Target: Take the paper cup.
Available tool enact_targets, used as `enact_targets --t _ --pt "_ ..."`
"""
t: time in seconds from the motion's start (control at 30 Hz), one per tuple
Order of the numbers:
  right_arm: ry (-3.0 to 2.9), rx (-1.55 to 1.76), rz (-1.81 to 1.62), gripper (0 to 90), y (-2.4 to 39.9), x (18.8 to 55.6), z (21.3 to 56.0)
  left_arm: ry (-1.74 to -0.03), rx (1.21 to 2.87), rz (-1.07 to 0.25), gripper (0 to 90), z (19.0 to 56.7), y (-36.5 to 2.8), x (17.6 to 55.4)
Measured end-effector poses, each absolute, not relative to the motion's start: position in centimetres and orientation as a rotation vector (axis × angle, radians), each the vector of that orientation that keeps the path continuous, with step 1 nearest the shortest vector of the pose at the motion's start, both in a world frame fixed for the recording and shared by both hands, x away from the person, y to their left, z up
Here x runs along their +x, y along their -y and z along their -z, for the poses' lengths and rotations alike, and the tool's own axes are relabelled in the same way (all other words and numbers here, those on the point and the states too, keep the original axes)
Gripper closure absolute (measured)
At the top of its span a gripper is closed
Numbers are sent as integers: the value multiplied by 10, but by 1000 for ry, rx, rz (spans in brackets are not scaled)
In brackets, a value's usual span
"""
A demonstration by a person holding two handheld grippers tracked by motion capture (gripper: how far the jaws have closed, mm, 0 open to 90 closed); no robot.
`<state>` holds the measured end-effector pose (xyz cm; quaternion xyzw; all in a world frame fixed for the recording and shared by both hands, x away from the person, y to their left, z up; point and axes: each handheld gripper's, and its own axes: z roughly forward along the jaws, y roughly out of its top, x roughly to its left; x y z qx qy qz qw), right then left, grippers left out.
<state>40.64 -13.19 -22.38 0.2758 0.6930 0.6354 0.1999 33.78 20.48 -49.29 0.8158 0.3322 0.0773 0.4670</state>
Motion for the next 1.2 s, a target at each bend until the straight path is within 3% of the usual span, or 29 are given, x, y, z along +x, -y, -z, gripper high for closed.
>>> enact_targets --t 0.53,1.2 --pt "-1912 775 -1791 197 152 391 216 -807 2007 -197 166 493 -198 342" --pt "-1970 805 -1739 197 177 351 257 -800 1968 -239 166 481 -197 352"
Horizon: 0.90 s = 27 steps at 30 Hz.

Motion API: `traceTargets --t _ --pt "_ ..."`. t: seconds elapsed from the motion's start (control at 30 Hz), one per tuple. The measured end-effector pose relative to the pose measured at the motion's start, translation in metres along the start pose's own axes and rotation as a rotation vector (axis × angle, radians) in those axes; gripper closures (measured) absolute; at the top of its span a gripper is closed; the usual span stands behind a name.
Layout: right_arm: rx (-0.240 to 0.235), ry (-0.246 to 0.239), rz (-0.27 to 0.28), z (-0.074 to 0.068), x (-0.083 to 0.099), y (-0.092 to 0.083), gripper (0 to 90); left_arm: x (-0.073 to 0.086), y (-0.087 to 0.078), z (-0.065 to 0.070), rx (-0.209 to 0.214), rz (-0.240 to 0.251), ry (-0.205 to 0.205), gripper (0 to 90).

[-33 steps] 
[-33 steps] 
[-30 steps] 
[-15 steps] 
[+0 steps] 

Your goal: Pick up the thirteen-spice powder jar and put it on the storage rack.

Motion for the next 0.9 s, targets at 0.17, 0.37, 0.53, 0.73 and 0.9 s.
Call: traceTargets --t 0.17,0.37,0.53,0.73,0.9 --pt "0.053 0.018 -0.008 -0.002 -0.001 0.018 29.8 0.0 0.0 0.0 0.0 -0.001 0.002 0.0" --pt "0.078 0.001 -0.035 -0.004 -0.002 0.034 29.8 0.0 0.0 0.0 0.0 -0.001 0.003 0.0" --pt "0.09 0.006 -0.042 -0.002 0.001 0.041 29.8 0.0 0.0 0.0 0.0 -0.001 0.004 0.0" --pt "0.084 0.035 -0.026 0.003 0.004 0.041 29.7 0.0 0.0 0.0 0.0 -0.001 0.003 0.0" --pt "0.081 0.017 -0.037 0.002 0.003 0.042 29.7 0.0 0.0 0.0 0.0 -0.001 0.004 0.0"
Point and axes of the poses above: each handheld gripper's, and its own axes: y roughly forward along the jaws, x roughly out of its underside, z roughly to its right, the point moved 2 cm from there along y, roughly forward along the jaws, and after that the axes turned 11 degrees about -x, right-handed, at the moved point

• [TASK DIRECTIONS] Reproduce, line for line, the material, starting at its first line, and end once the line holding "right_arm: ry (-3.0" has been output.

• [RESULT OF THIS TASK]
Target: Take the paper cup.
Available tool enact_targets, used as `enact_targets --t _ --pt "_ ..."`
"""
t: time in seconds from the motion's start (control at 30 Hz), one per tuple
Order of the numbers:
  right_arm: ry (-3.0 to 2.9), rx (-1.55 to 1.76), rz (-1.81 to 1.62), gripper (0 to 90), y (-2.4 to 39.9), x (18.8 to 55.6), z (21.3 to 56.0)

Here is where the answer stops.